Data records:

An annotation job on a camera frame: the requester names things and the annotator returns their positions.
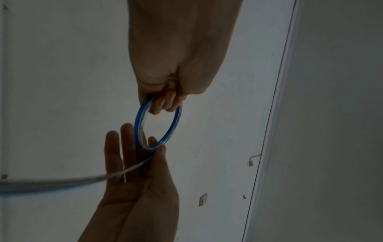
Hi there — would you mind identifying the person's left hand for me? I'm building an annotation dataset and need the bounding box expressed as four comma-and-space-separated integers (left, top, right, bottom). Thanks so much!
127, 0, 243, 115

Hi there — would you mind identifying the person's right hand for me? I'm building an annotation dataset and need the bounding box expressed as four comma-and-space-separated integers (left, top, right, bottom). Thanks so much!
98, 122, 180, 213

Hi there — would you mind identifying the bent grey wire stub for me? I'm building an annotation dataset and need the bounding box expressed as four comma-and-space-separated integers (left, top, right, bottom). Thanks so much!
247, 153, 262, 168

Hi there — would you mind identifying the clear blue striped tube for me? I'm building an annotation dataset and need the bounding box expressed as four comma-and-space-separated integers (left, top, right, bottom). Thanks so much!
0, 95, 183, 194

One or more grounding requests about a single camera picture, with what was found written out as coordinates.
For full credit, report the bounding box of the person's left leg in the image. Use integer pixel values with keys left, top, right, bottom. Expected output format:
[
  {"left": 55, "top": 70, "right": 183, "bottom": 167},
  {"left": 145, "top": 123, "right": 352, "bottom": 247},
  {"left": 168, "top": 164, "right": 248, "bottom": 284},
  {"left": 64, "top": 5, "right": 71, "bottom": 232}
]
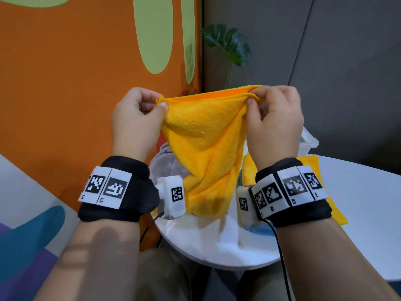
[{"left": 136, "top": 247, "right": 192, "bottom": 301}]

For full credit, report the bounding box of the black left camera cable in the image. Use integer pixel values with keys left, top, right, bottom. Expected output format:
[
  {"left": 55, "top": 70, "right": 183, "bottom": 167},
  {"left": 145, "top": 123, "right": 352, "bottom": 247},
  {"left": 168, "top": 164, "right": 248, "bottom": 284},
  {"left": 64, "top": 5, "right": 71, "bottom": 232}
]
[{"left": 139, "top": 211, "right": 165, "bottom": 245}]

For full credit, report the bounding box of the clear plastic storage box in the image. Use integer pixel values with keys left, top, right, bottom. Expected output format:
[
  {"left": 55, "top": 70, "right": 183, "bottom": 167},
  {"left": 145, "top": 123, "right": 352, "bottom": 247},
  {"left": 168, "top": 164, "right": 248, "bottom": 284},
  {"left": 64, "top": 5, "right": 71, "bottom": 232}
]
[{"left": 243, "top": 125, "right": 320, "bottom": 157}]

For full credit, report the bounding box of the person's leg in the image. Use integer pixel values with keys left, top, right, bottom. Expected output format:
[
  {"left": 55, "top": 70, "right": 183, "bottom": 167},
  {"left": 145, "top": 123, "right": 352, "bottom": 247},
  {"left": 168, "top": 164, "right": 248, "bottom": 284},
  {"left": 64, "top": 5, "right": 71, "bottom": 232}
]
[
  {"left": 238, "top": 263, "right": 295, "bottom": 301},
  {"left": 136, "top": 247, "right": 192, "bottom": 301}
]

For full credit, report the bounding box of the black right camera cable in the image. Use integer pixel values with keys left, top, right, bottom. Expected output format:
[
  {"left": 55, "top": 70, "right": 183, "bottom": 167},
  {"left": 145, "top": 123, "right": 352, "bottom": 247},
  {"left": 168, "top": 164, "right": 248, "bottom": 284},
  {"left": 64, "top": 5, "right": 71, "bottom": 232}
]
[{"left": 263, "top": 219, "right": 292, "bottom": 301}]

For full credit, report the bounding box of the person's right leg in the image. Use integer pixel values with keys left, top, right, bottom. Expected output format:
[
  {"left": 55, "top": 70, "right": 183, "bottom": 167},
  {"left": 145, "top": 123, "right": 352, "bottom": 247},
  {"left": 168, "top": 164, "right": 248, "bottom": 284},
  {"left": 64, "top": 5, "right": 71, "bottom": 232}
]
[{"left": 238, "top": 263, "right": 295, "bottom": 301}]

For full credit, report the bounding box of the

Task: Lines from the entries that contain the string "black" must be found and copied.

Written solution:
For full credit, report the bounding box of the black left camera cable in the image. Use integer pixel values with keys left, top, right, bottom. Expected output format:
For full credit, report the bounding box of the black right camera cable in the image. Use integer pixel values with keys left, top, right, bottom. Expected output format:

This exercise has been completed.